Drifting Down the Elbe
During the mid-eighteenth century the height of style and taste was setting your table with Meissen objects or dinnerware. And a few carefully placed Meissen object d'art would enhance your decorating style even more. The factory still turns out objects of desire, and even a painstakingly hand-crafted thimble can set you back about 150 Euros or about 180 US dollars.
If gazing on china is not to your desire, simply walking the town of Meissen is worthwhile. It comes by its nickname of “Little Rome” honestly, as it too, stretches over seven hills.
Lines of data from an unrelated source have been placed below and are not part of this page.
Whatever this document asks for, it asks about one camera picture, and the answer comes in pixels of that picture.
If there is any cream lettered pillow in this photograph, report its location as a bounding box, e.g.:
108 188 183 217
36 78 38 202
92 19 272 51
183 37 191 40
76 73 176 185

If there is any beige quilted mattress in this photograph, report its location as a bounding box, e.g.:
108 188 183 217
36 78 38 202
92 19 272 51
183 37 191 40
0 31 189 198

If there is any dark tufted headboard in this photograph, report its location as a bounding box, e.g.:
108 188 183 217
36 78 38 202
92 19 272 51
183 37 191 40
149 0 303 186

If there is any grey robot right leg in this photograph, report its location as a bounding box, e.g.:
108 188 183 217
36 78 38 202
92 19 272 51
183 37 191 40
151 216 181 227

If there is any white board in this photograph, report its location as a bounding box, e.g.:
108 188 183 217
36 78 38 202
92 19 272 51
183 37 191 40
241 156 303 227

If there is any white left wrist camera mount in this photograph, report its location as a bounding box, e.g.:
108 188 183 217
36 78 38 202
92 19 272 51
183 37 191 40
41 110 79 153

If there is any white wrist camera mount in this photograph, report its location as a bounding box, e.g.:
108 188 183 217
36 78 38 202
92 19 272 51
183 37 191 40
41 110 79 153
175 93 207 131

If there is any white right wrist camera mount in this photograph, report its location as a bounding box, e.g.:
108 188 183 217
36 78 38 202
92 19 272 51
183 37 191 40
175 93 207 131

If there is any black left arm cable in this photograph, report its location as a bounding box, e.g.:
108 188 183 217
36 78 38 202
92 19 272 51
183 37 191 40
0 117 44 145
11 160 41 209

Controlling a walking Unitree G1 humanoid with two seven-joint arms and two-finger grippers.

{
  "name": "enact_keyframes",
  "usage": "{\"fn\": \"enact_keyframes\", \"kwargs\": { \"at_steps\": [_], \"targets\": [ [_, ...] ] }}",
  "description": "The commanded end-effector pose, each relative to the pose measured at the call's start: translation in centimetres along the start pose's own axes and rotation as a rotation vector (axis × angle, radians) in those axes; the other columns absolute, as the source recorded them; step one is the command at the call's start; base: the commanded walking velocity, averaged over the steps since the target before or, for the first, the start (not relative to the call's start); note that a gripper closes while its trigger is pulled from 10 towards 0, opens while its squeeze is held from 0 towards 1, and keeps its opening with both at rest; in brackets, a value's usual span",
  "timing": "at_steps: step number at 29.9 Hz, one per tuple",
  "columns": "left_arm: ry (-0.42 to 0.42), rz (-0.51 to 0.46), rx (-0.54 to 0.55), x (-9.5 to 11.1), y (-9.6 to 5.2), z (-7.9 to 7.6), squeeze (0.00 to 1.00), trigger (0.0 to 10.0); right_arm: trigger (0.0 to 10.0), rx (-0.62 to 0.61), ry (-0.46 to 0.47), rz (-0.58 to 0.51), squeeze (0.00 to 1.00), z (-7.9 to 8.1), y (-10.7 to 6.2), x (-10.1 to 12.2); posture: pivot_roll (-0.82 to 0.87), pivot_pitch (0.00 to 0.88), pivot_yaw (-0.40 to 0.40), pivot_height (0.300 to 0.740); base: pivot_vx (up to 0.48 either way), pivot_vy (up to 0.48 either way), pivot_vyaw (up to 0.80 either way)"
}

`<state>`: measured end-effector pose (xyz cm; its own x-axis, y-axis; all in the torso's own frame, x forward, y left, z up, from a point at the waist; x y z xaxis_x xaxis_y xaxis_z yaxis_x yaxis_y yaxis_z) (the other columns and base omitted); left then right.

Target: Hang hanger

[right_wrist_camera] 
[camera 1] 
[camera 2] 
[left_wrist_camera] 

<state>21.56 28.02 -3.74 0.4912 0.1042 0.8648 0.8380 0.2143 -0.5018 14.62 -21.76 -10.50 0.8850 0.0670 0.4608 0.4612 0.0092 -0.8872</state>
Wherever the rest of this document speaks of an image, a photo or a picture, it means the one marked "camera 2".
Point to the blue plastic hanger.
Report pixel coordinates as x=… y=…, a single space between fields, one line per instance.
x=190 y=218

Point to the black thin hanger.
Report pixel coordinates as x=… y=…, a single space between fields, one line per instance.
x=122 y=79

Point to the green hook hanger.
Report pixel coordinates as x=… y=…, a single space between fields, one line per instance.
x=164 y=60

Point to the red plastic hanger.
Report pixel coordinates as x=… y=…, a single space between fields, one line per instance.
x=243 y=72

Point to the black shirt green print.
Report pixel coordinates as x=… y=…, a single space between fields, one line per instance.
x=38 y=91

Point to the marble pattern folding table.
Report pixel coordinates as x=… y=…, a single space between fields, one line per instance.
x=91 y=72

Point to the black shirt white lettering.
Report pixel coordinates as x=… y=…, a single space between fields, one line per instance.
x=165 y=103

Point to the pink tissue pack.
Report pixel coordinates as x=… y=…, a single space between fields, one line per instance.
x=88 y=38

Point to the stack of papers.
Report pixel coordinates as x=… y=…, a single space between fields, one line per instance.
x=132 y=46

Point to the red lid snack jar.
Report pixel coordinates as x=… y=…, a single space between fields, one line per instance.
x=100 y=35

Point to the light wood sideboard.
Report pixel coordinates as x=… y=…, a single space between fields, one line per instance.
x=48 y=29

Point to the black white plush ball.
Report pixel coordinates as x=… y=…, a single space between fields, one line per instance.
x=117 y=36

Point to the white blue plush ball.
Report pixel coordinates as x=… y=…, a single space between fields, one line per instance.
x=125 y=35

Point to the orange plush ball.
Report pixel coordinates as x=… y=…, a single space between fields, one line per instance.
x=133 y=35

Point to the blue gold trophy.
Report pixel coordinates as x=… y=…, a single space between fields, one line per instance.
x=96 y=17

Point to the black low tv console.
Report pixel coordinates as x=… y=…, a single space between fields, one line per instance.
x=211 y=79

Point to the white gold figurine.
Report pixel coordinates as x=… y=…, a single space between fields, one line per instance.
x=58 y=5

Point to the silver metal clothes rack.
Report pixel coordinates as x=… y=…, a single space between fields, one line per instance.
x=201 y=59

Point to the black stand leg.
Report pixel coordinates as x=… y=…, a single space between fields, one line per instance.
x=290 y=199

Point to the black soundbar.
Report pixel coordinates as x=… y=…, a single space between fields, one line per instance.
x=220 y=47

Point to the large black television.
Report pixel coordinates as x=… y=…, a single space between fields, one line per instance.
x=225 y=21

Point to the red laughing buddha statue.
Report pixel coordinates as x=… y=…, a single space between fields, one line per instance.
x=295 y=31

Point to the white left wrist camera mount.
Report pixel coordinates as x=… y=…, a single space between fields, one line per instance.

Take the time to climb Castle Hill and visit the sixteenth century castle and the Meissen cathedral, a thirteenth century creation before you descend cobbled walkways to the marketplace, still alive and bustling with vendors selling items to tempt tourists.
Our next port of call on the Viking Fontaine would be the town of Torgau, filled with wonderful Renaissance Houses, the fortified Hartenfels Castle, a market square and a riverside monument commemorating the historic 1945 meeting between Russian and American troops.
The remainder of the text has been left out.